Although complications with anesthesia can be severe, they have become rare with advances in anesthesia practices (Botney 2008; Schnittker 2015). Anesthesiologists plan the array of medications carefully to minimize negative effects. They also carefully monitor their patient's blood pressure, heart rate, and blood oxygen levels throughout the surgery (Merry 2010). With sedation or general anesthesia, proper breathing may be maintained with oxygen, lung ventilation, and breathing tubes.
Table 1: Types of Anesthesia
|Type of Anesthesia||
Surgical techniques have been improved to try to reduce the need for blood transfusions (Carabini 2018; Stoneham 2017). If the medical team believes a patient may need a blood transfusion during an upcoming surgery, the patient may donate blood ahead of time so their own blood will be available during the procedure (Boer 2018). This is called an autologous transfusion. Blood transfusions have been associated with many complications, including an increased risk of heart rhythm problems (Liu 2018) and kidney failure (Paone 2014) in patients undergoing heart surgery and a higher risk of postoperative death (Lee 2018; Crawford 2018). Massive blood transfusions can have untoward effects, especially with regard to calcium status (Giancarelli 2016).
The oxygen provided during surgery may itself be a mixed blessing. A sufficient supply of oxygen to the surgical site is critical for maintaining normal cellular processes and for proper wound healing. However, supplemental oxygen, when used at high concentrations, may also produce increased levels of reactive oxygen species, which may cause harmful inflammation and can damage tissues (Francis 2017; Martin 2015; Dikmen 2017). Although an inflammatory response is necessary during the first stages of healing, sometimes when it becomes accentuated after surgery, as a result of depressed immunity, it may lead to complications such as infections (Angele 2005).
During cardiac bypass surgery and some other surgeries, blood flow to the area where the surgery is performed is restricted with surgical clamps. When the clamps are removed, blood flows into the surgical area again. Studies have shown that if the blood oxygen level is too high when the clamps are removed, the tissue can be damaged (Inoue 2002; Sepehrvand 2016). Also, patients with high oxygen levels (hyperoxia) are at an increased risk for needing mechanical ventilation and acquiring an infection (Jakutis 2017).
Prevention of Blood Clots
Deep vein thrombosis (DVT) occurs when a blood clot forms in a deep vein, typically in the leg (Mayo Clinic 2018a). Blood cannot exit the limb properly, and the limb may start to swell. If the clot or pieces of it break free, they can travel through the bloodstream to the lungs, where the effects are more dangerous (Sogaard 2014).

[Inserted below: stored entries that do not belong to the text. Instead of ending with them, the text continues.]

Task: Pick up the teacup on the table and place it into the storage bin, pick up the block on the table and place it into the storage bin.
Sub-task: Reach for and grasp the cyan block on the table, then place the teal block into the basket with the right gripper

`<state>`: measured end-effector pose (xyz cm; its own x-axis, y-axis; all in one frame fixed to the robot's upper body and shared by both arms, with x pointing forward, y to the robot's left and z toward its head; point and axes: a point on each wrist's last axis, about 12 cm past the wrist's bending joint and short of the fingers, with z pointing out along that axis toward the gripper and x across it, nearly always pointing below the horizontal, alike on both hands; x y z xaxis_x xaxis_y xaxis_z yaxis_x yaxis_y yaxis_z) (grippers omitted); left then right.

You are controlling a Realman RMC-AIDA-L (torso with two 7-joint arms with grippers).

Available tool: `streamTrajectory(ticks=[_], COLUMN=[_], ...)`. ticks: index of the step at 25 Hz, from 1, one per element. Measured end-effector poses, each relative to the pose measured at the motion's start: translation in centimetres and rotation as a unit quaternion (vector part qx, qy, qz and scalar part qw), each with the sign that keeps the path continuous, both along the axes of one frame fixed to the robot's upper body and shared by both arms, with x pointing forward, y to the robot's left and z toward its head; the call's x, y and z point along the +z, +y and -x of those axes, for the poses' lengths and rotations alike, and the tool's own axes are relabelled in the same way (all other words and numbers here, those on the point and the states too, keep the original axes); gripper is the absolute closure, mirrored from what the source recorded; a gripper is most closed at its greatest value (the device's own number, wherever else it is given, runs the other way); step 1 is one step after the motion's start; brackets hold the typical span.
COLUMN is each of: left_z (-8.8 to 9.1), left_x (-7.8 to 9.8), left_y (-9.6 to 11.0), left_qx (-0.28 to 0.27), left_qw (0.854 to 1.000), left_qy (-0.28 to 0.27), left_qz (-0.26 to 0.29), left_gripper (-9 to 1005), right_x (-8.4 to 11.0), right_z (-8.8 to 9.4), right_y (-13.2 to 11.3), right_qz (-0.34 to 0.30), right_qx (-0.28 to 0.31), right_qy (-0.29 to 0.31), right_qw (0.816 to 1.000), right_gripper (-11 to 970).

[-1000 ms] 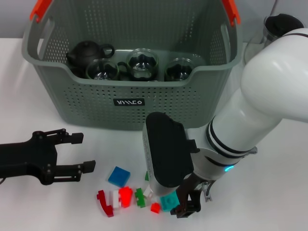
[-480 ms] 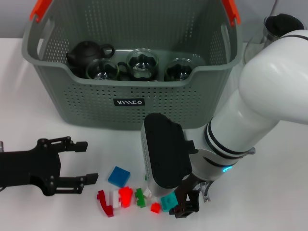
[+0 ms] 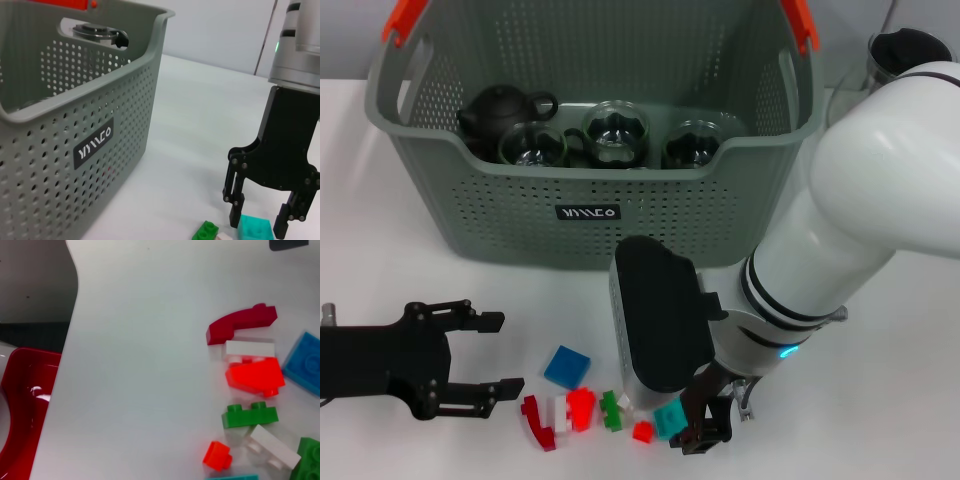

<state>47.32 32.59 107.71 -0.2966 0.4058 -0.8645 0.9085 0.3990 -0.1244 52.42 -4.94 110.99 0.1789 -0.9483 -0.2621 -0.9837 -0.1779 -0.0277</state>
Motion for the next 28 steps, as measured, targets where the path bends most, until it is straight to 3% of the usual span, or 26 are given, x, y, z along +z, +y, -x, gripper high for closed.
streamTrajectory(ticks=[24, 28], left_z=[-0.19, -0.20], left_x=[0.16, 0.17], left_y=[0.14, 0.18], left_qx=[0.010, 0.011], left_qw=[1.000, 1.000], left_qy=[-0.001, -0.001], left_qz=[0.004, 0.004], left_gripper=[168, 168], right_x=[-0.47, -0.27], right_z=[-0.04, -0.13], right_y=[0.18, 0.25], right_qz=[0.008, 0.010], right_qx=[-0.001, -0.006], right_qy=[-0.002, -0.002], right_qw=[1.000, 1.000], right_gripper=[422, 512])
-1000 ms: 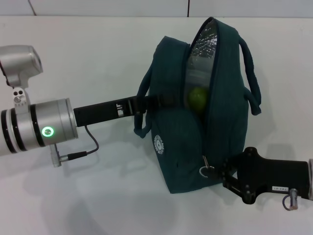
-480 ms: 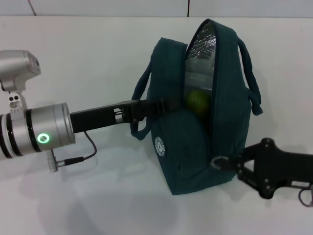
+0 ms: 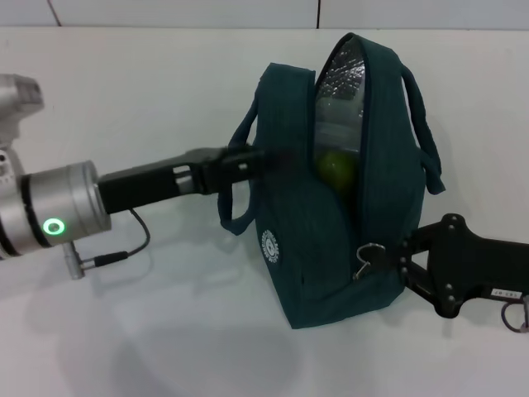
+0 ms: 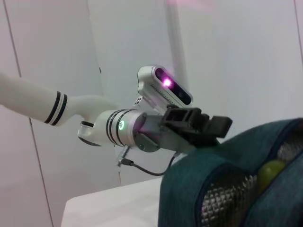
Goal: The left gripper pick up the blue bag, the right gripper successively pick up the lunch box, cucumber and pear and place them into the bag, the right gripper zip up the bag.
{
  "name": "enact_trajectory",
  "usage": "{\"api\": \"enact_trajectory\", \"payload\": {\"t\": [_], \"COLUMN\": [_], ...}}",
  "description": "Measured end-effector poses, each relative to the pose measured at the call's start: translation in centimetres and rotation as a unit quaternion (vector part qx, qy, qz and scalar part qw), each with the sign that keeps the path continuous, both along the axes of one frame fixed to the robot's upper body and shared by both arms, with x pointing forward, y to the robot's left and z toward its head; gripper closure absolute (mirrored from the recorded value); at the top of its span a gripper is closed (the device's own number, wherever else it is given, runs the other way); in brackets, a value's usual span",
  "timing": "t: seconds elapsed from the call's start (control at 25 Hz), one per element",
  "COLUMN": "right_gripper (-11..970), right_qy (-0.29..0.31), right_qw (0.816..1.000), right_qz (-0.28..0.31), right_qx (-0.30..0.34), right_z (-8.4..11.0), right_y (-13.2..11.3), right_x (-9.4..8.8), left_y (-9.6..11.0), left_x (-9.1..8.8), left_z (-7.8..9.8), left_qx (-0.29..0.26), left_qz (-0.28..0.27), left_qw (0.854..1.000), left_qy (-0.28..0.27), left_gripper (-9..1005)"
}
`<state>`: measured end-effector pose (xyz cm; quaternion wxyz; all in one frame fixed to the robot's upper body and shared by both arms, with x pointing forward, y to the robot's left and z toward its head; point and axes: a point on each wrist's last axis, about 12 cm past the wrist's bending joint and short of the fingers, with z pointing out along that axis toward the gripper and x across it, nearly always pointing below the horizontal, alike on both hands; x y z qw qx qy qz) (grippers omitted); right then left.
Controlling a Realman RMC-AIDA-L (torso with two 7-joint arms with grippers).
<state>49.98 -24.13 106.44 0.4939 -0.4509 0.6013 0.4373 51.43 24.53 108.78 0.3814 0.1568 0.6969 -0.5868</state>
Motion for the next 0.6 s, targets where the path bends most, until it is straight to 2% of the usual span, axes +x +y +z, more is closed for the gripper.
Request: {"api": "enact_trajectory", "payload": {"t": [0.16,0.4,0.6], "right_gripper": [946,945,943], "right_qy": [-0.023,-0.056,-0.077], "right_qw": [1.000,0.998,0.996], "right_qz": [0.006,0.009,0.001], "right_qx": [0.008,0.028,0.042], "right_z": [0.6,2.1,3.2], "right_y": [0.3,0.9,1.3], "right_x": [0.3,1.1,2.0], "left_y": [1.1,2.9,3.7], "left_x": [-0.2,-0.7,-0.9], "left_z": [0.3,0.7,0.7], "left_qx": [-0.009,-0.022,-0.024], "left_qz": [0.021,0.054,0.071], "left_qw": [0.999,0.996,0.995], "left_qy": [-0.025,-0.061,-0.072], "left_gripper": [412,267,268]}}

Surgical patients are at increased risk of DVT due to medications given during surgery, lack of mobility for hours or days or, sometimes, underlying medical conditions (Osaki 2017; Aibinder 2018). During surgery, compression stockings or devices that fill with air to compress the lower legs may help patients at risk for DVT (Bell 2015; Sederino 2016; Elbuluk 2018).

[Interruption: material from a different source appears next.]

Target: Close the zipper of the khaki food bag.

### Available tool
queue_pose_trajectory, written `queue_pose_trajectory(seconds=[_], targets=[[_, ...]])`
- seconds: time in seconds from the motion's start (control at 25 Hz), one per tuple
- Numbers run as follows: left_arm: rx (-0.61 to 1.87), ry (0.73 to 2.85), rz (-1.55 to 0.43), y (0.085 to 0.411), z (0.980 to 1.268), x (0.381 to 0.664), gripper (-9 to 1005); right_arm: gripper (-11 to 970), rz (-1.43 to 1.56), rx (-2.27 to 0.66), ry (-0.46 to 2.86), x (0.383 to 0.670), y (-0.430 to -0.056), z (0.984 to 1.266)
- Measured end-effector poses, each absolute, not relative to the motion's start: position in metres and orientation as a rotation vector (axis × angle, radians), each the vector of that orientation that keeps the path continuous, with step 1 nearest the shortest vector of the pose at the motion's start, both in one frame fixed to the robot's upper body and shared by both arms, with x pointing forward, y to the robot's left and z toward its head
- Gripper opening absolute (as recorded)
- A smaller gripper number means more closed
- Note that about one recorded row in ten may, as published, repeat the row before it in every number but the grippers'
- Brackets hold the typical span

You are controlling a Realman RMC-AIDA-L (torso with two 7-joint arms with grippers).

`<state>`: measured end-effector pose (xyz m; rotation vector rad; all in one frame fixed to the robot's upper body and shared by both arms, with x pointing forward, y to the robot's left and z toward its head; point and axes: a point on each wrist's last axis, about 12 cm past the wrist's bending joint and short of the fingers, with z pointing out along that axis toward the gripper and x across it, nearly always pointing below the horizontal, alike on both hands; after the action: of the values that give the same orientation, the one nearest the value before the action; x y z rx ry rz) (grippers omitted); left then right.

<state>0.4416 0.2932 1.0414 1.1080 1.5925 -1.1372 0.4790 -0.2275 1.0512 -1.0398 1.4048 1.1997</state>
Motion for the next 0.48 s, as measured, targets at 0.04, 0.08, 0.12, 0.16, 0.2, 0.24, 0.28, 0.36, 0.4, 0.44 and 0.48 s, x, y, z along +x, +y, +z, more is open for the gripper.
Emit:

During a surgical procedure, there are several medical professionals in the operating room. The surgeon performs the surgery, typically assisted by one or more registered nurses that specialize in surgery (Stanford Health Care 2017i). The anesthesiologist is responsible for the anesthesia plan and monitors the “ABCs,” or airway, breathing, and circulation, during surgery (Becker 2007). A certified registered nurse anesthetist will often assist the anesthesiologist. Surgical technicians may carry out various duties before, during, and after the operation to assist the rest of the operating staff and patient.